= Nowlin Mound =

Nowlin Mound is a pre-contact mound site in eastern Indiana in Dearborn County. It is one of the first systematically excavated mounds in the state of Indiana, and the proceedings were well documented by Glenn A. Black, who led the team of Midwestern archaeologists.

While the earliest investigations at the site by antiquarians occurred in 1870s, the first official excavation began June 23, 1934.

== 1934 Season ==
The team staked off the area at the beginning of the season, and dug the first 70-foot trench. Excavations found pottery sherds and a corner notched projectile point, among other artifacts. The archaeologists dug several other 20- to 30-foot trenches, all with vertical faces. The next 30- to 40-foot trench dug revealed the log-lined East Tomb and several artifacts; the team built a roof overhead to protect the site as excavations continued. Soon after, the Central Tomb was discovered, also log-lined but without artifacts.

== 1935 Season ==
The second season began June 17, 1935, during which time excavations focused on the Central Tomb, revealing another burial. A 100- to 110-foot trench revealed Tomb 4, which contained fragments of human bone. Black wrote with regret that it had been damaged by the surrounding excavations. Soon after, they discovered Tomb 5, which also contained human burials, pieces of bark, and beads.

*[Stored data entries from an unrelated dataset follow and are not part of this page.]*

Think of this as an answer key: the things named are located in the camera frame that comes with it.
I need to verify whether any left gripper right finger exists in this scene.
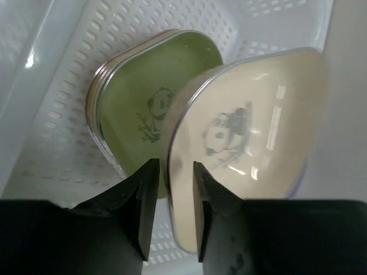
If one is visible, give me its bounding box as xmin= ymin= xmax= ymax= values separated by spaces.
xmin=193 ymin=162 xmax=366 ymax=274

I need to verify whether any green plate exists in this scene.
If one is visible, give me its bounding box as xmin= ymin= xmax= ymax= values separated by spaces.
xmin=96 ymin=30 xmax=225 ymax=200

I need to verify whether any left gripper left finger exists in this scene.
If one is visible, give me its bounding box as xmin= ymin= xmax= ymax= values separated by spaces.
xmin=1 ymin=159 xmax=159 ymax=274

Completion of another 110-foot trench revealed the West Log Tomb, with evidence that twigs, sticks, and grass had been burned on the floor. An intrusive tomb, the seventh discovered, appeared to have been placed in Nowlin Mound after the completion of the structure.

== Artifacts Found ==
The team recovered several artifacts, which into two categories: those purposefully placed within burials, and those that had been disturbed by excavations and were considered chance deposits. Glenn Black recorded that the majority of artifacts, 60%, were recovered in the first season. Artifacts included antler tines, beads, beaver teeth, bone awls, copper, and various types of knives. They also found limestone shards, pottery, slate, and bits of white clay. James B. Griffin reports that the pottery was tempered with crushed limestone, and colors varied from red to brown to yellow.

== Future Efforts ==
Artifacts recovered from Nowlin Mounds excavations now reside at the Glenn A. Black Laboratory of Archaeology. Any human ancestral remains and associated funerary objects will eventually be repatriated to federally recognized tribes, in accordance with the Native American Graves Protection and Repatriation Act.